Problem statement:
When a line in the entries contains the word "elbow", copy that line in full.

********

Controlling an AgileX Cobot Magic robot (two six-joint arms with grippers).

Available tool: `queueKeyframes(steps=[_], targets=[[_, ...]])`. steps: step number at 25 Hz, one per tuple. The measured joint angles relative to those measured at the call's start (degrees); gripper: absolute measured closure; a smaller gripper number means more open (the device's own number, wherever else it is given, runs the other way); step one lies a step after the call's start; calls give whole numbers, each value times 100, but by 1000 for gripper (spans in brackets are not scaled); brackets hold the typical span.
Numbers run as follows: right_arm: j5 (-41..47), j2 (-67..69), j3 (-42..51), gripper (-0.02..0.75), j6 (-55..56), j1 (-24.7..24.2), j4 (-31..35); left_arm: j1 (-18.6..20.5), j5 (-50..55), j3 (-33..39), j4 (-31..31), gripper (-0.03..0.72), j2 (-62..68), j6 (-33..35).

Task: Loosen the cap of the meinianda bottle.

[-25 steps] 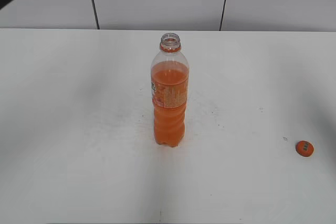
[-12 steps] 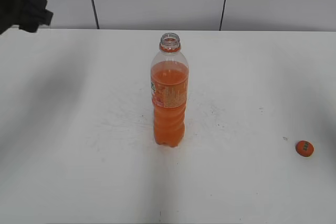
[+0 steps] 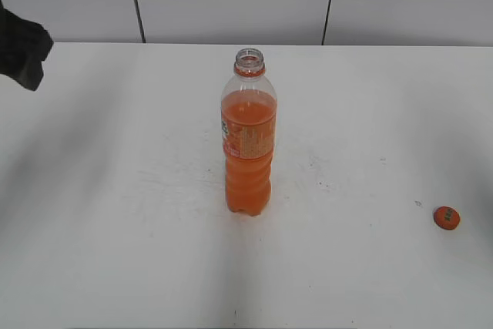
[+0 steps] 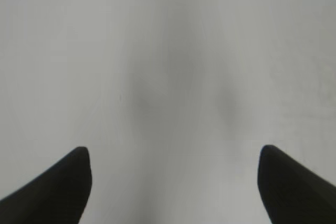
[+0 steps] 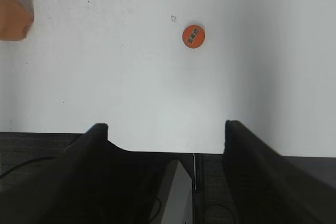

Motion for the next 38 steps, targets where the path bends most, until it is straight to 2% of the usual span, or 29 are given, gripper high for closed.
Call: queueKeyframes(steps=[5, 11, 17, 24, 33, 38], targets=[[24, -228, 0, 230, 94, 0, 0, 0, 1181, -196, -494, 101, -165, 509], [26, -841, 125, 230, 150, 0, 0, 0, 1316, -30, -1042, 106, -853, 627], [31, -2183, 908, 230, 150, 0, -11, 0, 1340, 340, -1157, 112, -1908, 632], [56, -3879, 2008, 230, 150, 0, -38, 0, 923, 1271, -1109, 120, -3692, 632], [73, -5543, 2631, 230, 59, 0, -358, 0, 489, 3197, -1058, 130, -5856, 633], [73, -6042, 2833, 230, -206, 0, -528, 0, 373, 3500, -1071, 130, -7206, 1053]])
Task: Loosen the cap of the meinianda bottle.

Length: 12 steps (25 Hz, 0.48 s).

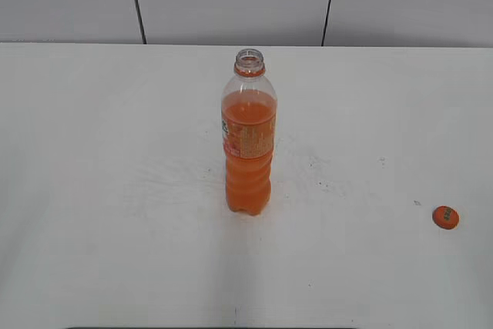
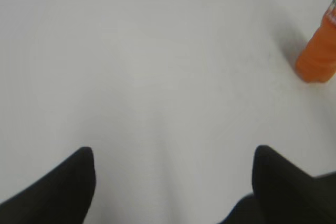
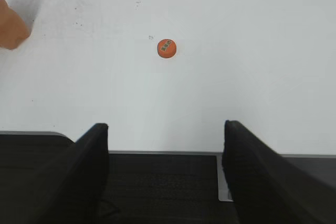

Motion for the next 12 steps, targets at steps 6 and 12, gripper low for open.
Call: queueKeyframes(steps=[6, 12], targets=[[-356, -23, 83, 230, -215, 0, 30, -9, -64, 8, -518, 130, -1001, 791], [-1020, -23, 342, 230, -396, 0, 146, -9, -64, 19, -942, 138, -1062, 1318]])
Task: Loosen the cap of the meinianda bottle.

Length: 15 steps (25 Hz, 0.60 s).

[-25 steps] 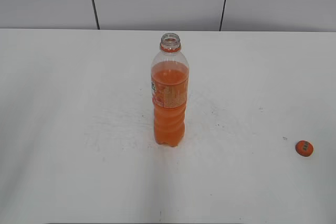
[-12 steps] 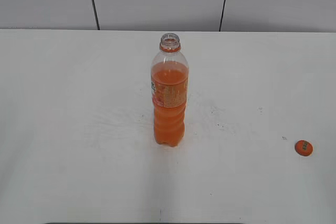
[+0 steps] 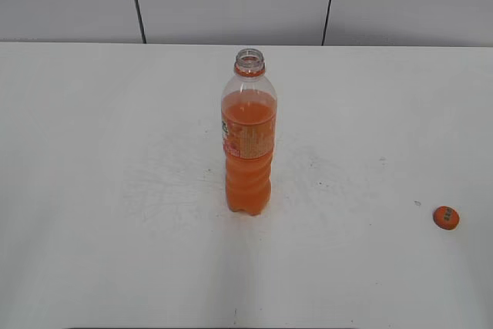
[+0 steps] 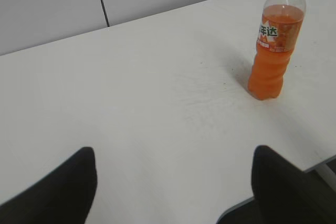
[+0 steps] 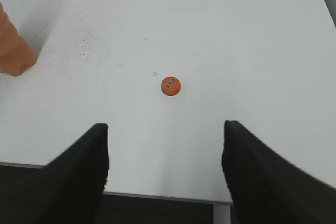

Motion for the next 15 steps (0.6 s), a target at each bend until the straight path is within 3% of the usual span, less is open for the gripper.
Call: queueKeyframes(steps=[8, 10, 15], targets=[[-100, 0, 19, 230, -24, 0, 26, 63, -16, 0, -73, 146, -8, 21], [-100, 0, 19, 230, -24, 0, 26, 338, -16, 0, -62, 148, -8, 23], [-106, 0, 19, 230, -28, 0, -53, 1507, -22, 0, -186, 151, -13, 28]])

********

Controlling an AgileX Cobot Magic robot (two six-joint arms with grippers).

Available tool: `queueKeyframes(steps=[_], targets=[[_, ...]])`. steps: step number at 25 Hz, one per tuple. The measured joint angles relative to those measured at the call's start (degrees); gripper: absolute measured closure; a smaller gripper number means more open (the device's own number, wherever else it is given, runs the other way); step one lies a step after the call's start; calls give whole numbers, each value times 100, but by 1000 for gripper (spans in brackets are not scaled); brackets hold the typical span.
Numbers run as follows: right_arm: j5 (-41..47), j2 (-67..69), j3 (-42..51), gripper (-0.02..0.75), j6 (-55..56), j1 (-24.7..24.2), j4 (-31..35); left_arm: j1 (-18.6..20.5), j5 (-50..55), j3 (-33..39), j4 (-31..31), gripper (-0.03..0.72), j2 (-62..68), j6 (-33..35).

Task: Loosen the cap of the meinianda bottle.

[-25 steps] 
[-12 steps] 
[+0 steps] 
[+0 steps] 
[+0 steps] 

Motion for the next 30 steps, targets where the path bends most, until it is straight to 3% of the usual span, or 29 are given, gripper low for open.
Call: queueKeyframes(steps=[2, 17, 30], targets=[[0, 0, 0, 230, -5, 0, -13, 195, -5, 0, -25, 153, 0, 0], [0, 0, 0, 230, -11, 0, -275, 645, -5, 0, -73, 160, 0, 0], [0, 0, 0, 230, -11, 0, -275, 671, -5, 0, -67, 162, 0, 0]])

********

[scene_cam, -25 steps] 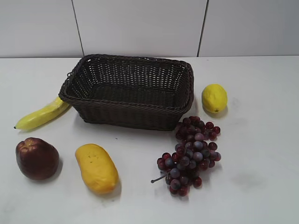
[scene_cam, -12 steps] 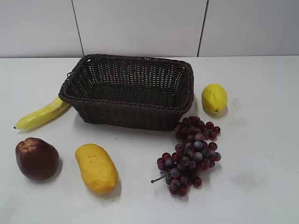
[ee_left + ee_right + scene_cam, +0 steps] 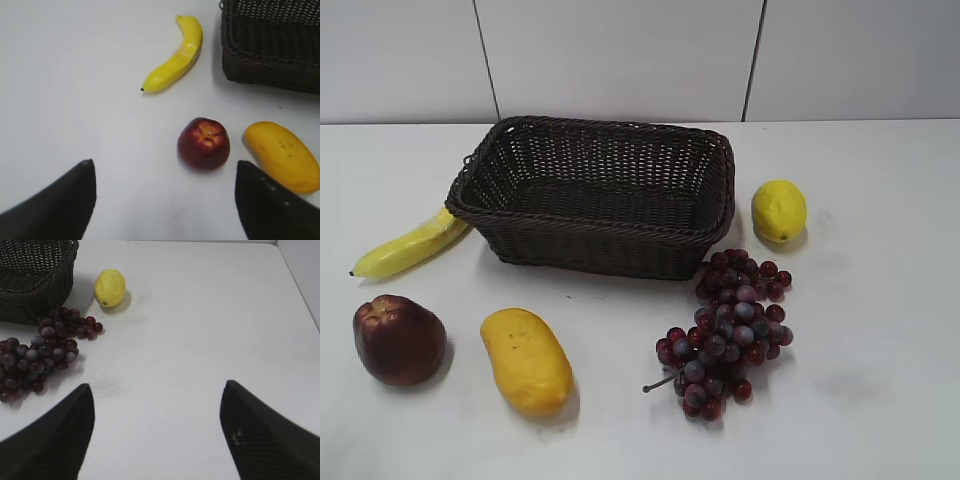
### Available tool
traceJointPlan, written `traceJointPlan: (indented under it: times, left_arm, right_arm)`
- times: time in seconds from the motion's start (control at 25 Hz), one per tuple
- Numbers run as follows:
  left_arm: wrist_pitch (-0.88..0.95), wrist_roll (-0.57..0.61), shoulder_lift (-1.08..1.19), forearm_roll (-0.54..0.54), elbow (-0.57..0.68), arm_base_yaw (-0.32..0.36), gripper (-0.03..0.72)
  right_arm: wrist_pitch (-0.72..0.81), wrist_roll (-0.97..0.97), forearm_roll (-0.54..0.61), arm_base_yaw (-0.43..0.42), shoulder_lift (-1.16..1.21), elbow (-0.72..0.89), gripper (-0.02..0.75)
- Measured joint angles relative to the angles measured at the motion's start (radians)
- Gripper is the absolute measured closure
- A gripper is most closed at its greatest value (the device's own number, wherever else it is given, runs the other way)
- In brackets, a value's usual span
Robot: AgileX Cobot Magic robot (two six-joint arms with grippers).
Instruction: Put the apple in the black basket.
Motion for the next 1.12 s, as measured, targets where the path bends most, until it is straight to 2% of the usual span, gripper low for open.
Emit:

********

Task response:
  left_arm: wrist_pitch (-0.88..0.95), wrist_roll (-0.57..0.61), shoulder_lift (-1.08..1.19), forearm_roll (-0.54..0.54), elbow (-0.57..0.68), arm_base_yaw (-0.32..0.36), gripper (-0.03..0.72)
  right_arm: wrist_pitch (-0.72..0.81), wrist_roll (-0.97..0.97), forearm_roll (-0.54..0.61), arm_base_yaw (-0.43..0.42), shoulder_lift (-1.16..1.21), elbow (-0.72..0.89), gripper (-0.02..0.75)

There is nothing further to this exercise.